▸ **EXERCISE GOAL**: Skipping all images, output the listing word for word.

▸ **GIVEN MATERIAL**:
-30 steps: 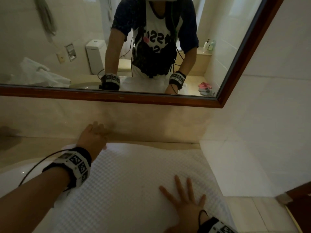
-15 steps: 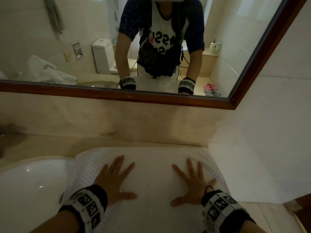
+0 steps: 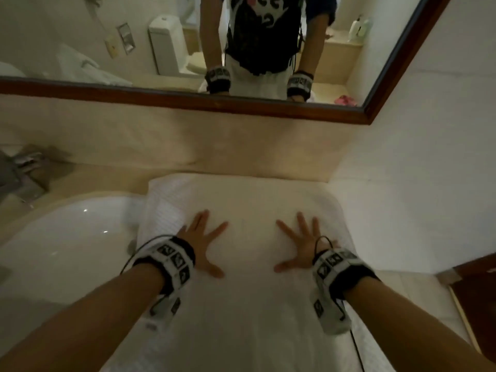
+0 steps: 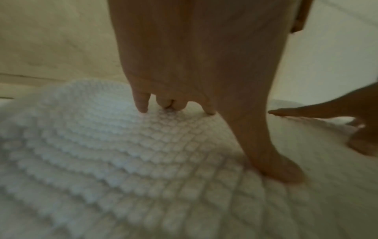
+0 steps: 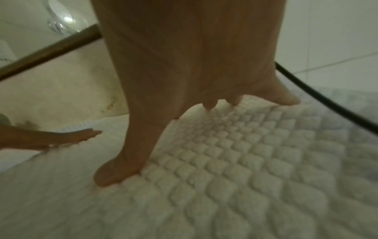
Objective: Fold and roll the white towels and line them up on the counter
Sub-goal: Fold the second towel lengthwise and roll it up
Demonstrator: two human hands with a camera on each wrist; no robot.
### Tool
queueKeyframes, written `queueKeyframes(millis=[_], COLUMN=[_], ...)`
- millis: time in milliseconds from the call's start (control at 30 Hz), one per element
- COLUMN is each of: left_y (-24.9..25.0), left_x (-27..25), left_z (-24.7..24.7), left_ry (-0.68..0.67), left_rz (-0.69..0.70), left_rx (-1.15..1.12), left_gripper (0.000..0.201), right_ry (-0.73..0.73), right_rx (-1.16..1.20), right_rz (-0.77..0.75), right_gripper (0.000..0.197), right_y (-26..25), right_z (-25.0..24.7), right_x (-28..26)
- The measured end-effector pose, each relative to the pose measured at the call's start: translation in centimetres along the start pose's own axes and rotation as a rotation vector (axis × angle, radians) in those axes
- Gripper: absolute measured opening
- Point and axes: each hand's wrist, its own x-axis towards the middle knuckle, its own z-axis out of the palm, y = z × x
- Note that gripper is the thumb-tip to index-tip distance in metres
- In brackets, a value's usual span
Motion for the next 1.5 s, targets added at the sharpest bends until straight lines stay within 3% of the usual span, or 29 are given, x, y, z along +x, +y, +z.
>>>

▸ **RESPONSE**:
-30 steps: 
-15 steps: 
+0 steps: 
+0 steps: 
+0 steps: 
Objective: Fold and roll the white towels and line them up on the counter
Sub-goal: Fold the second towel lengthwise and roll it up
Demonstrator: two human hands with a camera on each wrist; no robot.
### Tool
queueKeyframes, written `queueKeyframes(millis=[_], COLUMN=[_], ...)`
- millis: time in milliseconds from the call's start (control at 30 Hz), one per element
- COLUMN is each of: left_y (-24.9..25.0), left_x (-27..25), left_z (-24.7..24.7), left_ry (-0.68..0.67), left_rz (-0.69..0.70), left_rx (-1.15..1.12), left_gripper (0.000..0.201), right_ry (-0.73..0.73), right_rx (-1.16..1.20), right_rz (-0.77..0.75), right_gripper (0.000..0.197), right_y (-26..25), right_z (-25.0..24.7), right_x (-28..26)
- The measured end-effector pose, each relative to the pose measured at the call's start: translation in centimetres along the start pose's own axes and rotation as a rotation vector (axis × angle, radians) in those axes
- Gripper: absolute measured opening
- Point and axes: each hand's wrist, its own x-axis towards the middle knuckle, its own z-axis out of the palm, y = z × x
- Note that gripper is the thumb-tip to index-tip distance in metres
- In brackets, a value's usual span
Motion for the next 1.5 s, targets added at the sharpest bends until straight lines stay within 3% of the usual span, or 29 are given, x, y, z along +x, +y, +z.
>>>

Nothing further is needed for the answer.